What day does a cause of action accrue if the claimant must first wait for the expiry of a time limit set for midnight: 24:00 today or 00:00 tomorrow? Then, should that day, in accordance with established principles, be excluded when calculating limitation?
The Appellants were the present trustees and beneficiaries under a testamentary trust, the main asset of which were shares in a company, Cattles plc. The Respondents were the former trustees of the trust, who, upon retirement, were replaced by the 1st and 2nd Appellants on 1 August 2014.
On Monday 5th June 2017 the claimants issued a claim for equitable compensation, damages for breach of trust, an order for the reconstitution of the trust estate, and an account in respect of a court sanctioned scheme of arrangement registered at Companies House on 2 March 2011. By the terms of the arrangement, claims by shareholders and creditors could be made until midnight on Thursday, 2 June 2011 (‘the Bar Date’).
It was common ground that the Appellants’ cause of action accrued immediately after the expiry of the midnight deadline for the Bar Date, i.e., on 3 June 2011. The primary issue in the present appeal was whether 3 June 2011 should be excluded when calculating limitation, in accordance with the long-established principle that the day on which an action accrues is excluded for limitation. If 3 June 2011 were not excluded, limitation expired on Friday 2 June 2017, and the claim would be time-barred. If 3 June 2011 were excluded, then the six-year period expired on Saturday, 3 June 2017 with the final day for issue agreed to be Monday 5 June 2017. Hence, the claim would be in time.
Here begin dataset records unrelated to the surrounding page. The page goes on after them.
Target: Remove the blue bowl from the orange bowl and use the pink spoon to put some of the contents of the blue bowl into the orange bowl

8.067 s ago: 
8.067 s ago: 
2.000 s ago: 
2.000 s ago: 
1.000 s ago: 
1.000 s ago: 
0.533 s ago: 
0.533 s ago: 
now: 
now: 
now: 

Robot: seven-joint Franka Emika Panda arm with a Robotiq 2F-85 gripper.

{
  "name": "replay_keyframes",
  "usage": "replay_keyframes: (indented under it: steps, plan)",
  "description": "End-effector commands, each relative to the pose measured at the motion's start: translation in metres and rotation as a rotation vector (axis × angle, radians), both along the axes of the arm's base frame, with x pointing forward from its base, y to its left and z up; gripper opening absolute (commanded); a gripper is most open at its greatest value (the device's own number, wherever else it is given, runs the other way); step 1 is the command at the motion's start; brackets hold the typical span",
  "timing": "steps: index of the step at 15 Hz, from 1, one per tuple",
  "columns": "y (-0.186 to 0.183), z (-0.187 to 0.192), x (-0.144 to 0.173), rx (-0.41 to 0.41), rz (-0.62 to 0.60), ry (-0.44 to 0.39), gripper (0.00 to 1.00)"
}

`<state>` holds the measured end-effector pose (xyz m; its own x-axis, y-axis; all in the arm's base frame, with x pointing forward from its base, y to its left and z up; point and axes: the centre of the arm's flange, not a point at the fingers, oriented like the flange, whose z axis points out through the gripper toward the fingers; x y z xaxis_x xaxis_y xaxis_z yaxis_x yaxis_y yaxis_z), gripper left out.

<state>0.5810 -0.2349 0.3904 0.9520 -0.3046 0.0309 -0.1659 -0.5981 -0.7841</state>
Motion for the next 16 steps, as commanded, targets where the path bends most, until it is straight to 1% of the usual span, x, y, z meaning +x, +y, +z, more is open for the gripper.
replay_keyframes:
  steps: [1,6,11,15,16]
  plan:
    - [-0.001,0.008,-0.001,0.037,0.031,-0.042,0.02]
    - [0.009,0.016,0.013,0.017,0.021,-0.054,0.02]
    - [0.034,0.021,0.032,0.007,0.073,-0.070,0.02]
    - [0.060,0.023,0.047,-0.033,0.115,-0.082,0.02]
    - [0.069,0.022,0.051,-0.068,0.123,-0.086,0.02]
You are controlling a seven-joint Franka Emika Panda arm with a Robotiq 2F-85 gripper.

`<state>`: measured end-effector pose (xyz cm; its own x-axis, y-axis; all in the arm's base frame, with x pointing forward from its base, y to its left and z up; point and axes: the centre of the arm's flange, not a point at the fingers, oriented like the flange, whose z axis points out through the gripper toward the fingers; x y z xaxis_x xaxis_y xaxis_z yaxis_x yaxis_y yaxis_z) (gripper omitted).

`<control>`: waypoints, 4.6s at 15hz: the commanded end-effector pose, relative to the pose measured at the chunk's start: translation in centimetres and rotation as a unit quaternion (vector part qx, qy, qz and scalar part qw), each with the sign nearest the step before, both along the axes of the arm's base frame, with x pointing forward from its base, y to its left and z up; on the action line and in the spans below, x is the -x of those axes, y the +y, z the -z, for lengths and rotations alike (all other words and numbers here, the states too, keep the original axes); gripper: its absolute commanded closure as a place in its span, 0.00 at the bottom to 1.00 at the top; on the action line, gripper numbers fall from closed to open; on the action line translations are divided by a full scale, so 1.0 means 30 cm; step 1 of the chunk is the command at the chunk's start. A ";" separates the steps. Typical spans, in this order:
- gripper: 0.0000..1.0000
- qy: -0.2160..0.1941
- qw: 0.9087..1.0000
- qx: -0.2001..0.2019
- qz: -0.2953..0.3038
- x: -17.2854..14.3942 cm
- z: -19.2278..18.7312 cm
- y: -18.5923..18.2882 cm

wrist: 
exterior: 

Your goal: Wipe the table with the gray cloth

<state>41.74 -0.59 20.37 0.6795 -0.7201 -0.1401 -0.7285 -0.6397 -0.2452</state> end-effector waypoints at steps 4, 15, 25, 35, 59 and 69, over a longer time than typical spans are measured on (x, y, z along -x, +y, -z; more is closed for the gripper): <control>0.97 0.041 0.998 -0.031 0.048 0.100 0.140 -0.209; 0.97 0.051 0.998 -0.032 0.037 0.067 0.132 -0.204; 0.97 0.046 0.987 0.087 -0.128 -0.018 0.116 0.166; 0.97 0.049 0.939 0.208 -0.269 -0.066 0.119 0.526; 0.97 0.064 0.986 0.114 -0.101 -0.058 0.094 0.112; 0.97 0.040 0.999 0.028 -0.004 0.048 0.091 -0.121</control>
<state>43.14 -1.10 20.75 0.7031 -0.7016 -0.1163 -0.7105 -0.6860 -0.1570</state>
The Court of Appeal began by rejecting any metaphysical speculation on whether the relevant cause of action accrued at midnight 2 June 2011, i.e., on expiry of the Bar Date for claims under the scheme, or immediately thereafter in the very early seconds of the morning of 3 June 2011. Citing Lord Diplock’s rejection in Dodds v Walker  1 WLR 1027 of “attribut[ion] to the one day or the other the punctum temporis between 24.00 hours on September 30 and 00.00 hours on October 1,” Irwin LJ found that in the case of a midnight deadline, it was wrong to attribute accrual of the cause of action to the day after the relevant midnight.
Irwin LJ did not disagree that the principle of excluding the day of accrual of an action from limitation is well-established. Its rationale was explored through the authorities, which showed a common theme in the injustice and absurdity which would arise in the theoretical case where the relevant limitation period was one day. Irwin LJ cited the example given in Pritam Kaur v S Russell and Sons Ltd.  QB 336 (CA), the most significant modern authority on the issue: if a person were injured at 23.50 hours and that day of injury were included for the purposes of a one-day limitation period, the person would have only 10 minutes to bring his claim.
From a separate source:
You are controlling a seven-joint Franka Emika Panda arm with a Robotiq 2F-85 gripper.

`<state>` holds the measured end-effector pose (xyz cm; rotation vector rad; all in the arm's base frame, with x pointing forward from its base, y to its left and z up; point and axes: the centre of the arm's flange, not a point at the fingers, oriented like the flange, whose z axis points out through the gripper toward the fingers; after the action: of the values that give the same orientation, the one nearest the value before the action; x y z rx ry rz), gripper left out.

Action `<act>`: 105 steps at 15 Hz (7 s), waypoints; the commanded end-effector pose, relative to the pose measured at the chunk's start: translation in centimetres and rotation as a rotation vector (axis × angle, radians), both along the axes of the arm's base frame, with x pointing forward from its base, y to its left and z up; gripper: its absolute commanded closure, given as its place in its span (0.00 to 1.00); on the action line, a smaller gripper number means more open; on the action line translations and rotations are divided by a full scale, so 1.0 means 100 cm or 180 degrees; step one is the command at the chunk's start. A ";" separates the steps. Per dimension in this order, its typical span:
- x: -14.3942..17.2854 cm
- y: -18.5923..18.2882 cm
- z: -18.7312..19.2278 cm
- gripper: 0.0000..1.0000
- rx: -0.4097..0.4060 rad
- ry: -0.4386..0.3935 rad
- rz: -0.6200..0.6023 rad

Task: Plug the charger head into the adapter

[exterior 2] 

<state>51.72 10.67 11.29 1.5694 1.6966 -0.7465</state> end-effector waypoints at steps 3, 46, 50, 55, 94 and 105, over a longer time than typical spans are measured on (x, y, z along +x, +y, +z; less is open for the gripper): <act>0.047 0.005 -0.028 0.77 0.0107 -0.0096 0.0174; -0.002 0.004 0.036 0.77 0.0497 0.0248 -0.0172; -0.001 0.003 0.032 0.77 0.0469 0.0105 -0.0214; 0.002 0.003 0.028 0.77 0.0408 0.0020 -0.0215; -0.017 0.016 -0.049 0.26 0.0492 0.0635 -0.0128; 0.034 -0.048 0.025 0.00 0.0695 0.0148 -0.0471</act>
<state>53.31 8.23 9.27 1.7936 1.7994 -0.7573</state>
The authorities which establish the principle that day on which the cause of action accrued is excluded for the purpose of calculating limitation were, thus, held not to be directly applicable to midnight deadline cases. Given that the correct approach in these cases was to hold that the cause of action accrues at midnight, not the day after, the potential injustice caused by fractions of a day does not arise.
Underhill LJ agreed, and further ventured upon the hypothetical situation raised but left open by Irwin LJ: whether the outcome would be different if the relevant time limit for the Bar Date had not been midnight, but partly into the day, such as 09.00 hours or 15.00 hours. Underhill LJ’s ‘strong provisional view’ was that in such cases, the general rule that such day were excluded should apply, because there was “no rational basis upon which to distinguish between fractions of a day that are or are not sufficiently big enough to count.” In the instant case, however, the essential point was, given that the cause of action properly accrued at midnight, there was no part of 3 June 2011 in which the Appellants did not enjoy their cause of action.
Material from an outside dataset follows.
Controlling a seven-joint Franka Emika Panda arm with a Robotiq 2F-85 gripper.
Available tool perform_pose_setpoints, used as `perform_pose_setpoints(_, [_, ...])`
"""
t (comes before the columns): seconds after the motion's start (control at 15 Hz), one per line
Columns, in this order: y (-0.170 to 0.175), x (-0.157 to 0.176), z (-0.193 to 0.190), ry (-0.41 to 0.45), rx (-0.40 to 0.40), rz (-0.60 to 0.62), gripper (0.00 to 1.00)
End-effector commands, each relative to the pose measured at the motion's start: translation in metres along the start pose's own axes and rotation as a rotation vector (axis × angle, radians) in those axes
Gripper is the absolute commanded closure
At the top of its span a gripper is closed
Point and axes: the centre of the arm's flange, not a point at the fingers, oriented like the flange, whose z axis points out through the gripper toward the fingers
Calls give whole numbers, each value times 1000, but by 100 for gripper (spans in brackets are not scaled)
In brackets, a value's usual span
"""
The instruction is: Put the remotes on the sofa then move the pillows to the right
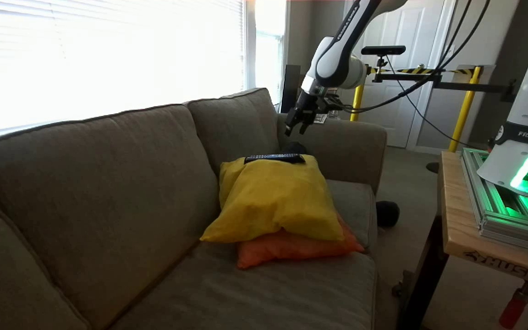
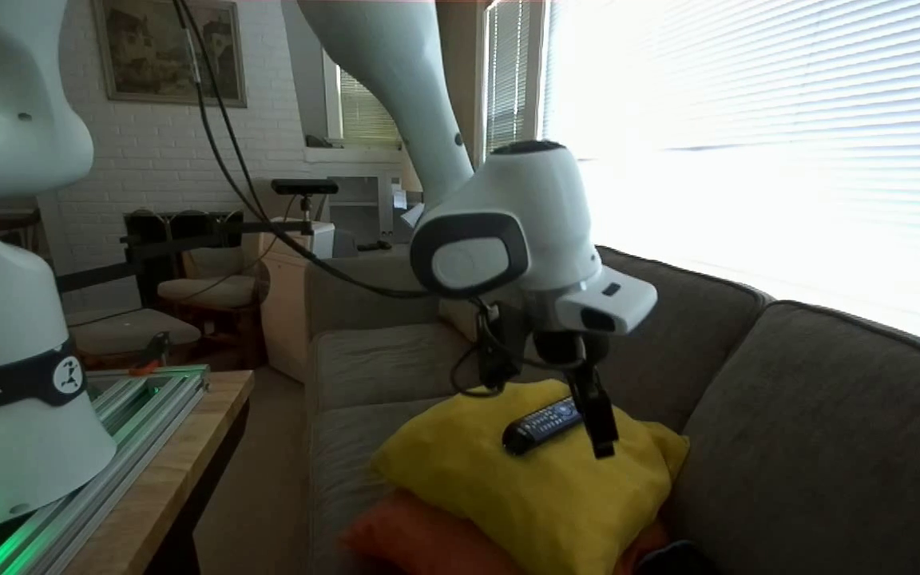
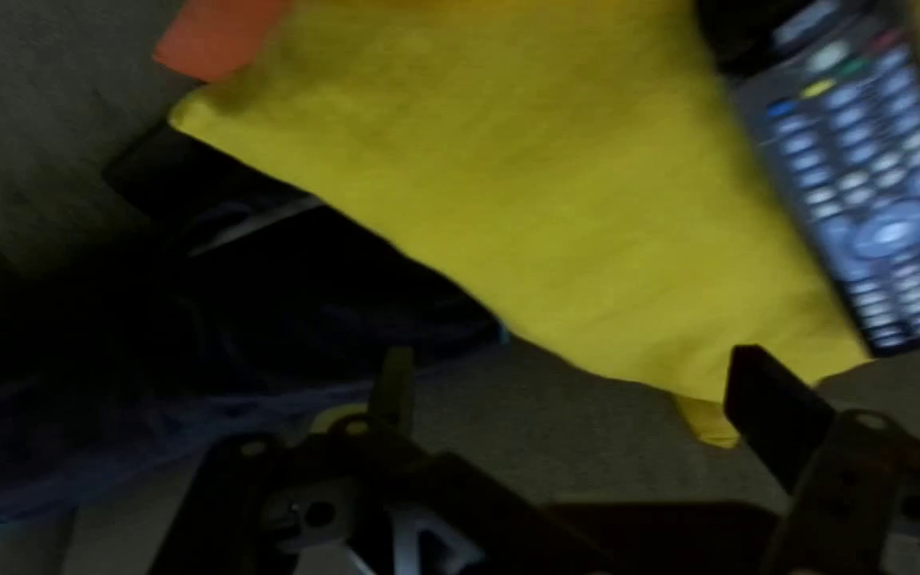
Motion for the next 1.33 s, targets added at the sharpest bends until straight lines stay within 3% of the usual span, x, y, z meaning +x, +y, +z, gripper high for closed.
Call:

The appeal was, thus, unanimously dismissed.
This case will be highly useful for practitioners, especially in commercial contexts, where both midnight deadlines and specific time limits are frequently relevant to the question of when a cause of action – most often in contract or debt – arise. Such practitioners should remain vigilant in midnight deadline cases, noting that limitation period will begin on any full day in which a claimant ‘enjoyed their cause of action,’ even if realistically, a court office will not be open until later in that day in order for a claim to be issued. It will be interesting to note how court attitudes to time may further develop in response to the increasing use of online claim forms and online filing, available at any time of day or night.